Des chercheurs de l’Université de la Californie à Riverside ont mis au point des moustiques transgéniques qui expriment une enzyme spéciale, l’enzyme Cas9, dans leur lignée germinale – c’est-à-dire dans les caractéristiques génétiques qui seront transmises aux descendants.
L’ajout de l’enzyme Cas9, disent les chercheurs, permettra d’employer l’outil génétique CRISPR pour effectuer des modifications efficaces et ciblées à l’ADN des moustiques.
Pour tester leur méthode, les chercheurs ont employé ce système pour modifier le développement des cuticules, des ailes et des yeux, ce qui a produit des moustiques complètement jaunes, sans ailes et à trois yeux. L’objectif à long terme est d’utiliser des moustiques exprimant l’enzyme Cas9 conjointement avec une autre technologie appelée forçage génétique pour insérer et répandre des gènes qui bloquent les insectes, tout en éviter la résistance que favoriserait habituellement l’évolution. Les moustiques de l’espèce Aedes aegypti sont les principaux vecteurs de transmission de la dengue, du chikungunya, de la fièvre jaune et du virus zika, et sont rapidement en voie de devenir résistants aux pesticides traditionnels.
Publiée mardi dans le magazine scientifique Proceedings of the National Academy of Sciences (PNAS), l’étude a été menée par Omar Akbari, un professeur adjoint en entomologie du College of Natural and Agricultural Sciences de l’Université de Californie à Riverside, et un membre de l’Institute for Integrative Genome Biology de cette même université.
De précédents efforts visant à utiliser la modification génomique pour éviter que des moustiques ne répandent des substances pathogènes ont été ralenties par de faibles taux de mutation, une survie difficile pour les moustiques modifiés et une transmission inefficace des gènes modifiés aux descendants.
M. Akbari et ses collègues ont développé des moustiques transgéniques qui expriment dont l’enzyme Cas9 dans leur lignée germinale, ce qui permet de modifier rapidement le code génétique à l’aide de l’outil CRISPR. Celui-ci fonctionne comme une paire de ciseaux moléculaires, qui coupent et remplacent des séquences génétiques spécifiques en suivant un guide basé sur l’acide ribonucléique (ARN).

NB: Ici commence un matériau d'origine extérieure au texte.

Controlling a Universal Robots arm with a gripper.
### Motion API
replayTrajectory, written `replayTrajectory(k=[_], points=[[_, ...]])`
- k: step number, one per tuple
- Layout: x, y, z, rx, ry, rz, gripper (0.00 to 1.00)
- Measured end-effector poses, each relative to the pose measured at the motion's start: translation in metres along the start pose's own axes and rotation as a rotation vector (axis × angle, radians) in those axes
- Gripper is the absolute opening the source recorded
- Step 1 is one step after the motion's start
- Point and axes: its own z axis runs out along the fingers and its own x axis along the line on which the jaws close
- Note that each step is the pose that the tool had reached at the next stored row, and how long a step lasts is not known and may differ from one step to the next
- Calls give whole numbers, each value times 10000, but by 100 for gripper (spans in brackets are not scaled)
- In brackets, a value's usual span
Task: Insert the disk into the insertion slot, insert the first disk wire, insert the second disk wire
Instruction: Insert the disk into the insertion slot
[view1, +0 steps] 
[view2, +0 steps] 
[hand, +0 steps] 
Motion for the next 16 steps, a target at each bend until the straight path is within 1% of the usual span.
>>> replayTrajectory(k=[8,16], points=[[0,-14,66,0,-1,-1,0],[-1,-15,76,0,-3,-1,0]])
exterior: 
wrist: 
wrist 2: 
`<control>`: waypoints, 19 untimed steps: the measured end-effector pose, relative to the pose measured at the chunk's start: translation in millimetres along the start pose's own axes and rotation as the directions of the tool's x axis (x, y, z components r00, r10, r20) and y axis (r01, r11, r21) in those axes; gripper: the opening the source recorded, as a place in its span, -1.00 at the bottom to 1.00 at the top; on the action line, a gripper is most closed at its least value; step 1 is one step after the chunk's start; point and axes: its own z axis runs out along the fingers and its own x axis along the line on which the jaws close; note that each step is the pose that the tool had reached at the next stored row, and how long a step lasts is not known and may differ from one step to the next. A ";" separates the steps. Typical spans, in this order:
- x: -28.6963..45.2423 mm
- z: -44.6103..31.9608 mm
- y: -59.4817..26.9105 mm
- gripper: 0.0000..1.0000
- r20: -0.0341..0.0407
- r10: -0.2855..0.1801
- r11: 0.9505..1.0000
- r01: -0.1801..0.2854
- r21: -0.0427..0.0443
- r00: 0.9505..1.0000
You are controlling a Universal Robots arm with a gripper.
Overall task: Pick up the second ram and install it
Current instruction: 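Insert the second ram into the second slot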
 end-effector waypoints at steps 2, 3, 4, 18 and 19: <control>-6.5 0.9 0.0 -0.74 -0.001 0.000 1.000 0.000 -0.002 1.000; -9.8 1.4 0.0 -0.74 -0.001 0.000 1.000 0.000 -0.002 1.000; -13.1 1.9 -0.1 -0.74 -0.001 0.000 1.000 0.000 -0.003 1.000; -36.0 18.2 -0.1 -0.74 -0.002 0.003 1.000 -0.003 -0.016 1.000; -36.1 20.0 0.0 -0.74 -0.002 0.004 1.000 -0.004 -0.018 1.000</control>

Dans l’étude, l’équipe a utilisé ce système pour bloquer ou modifier les gènes qui contrôlent la vision, le vol et l’alimentation des moustiques, ce qui a produit des insectes avec un oeil supplémentaire, des ailes difformes et des défauts dans la couleur de la peau, entre autres changements.
Toujours selon M. Akbari, ces souches représentent la première étape de l’utilisation du forçage génétique pour contrôler les populations de moustiques et réduire le nombre de maladies qu’ils transportent.
« Ces souches avec l’enzyme Cas9 peuvent être utilisées pour développer un type de forçage génétique qui nécessite l’enzyme, mais aussi l’ARN lié pour se répandre. Il s’agit de la méthode la plus sécuritaire pour développer et tester des méthodes de forçage génétique en laboratoire et éviter qu’aucun insecte ne se répande dans la nature. »
Le forçage génétique augment grandement les probabilités qu’un gène ou un ensemble de gènes soit transmis aux descendants – de 50 à 99%. Ce nombre peut potentiellement atteindre 100% lorsqu’un gène ciblé est modifié à de multiples endroits, une méthode appelée multiplexage qui a été récemment conceptualisée par M. Akbari et des collègues de l’Université de Californie à Berkeley.
Le forçage génétique peut être utiliser pour modifier la transmission génétique aux descendants pour favoriser les gènes autodestructeur pouvant se répandre rapidement – comme ceux qui nuisent à la fertilité – et pourrait représenter une méthode « verte » et à faible coût pour détruire des populations d’insectes porteurs de maladies.
« Les prochaines étapes pourraient consister à identifier les séquences régulatoires qui peuvent être utilisées pour exprimer le guide ARN à partir du génome, et une fois que ces séquences seront identifiées, développer du forçage génétique au sein de ces espèces devrait être particulièrement aisé », déclare M. Akbari.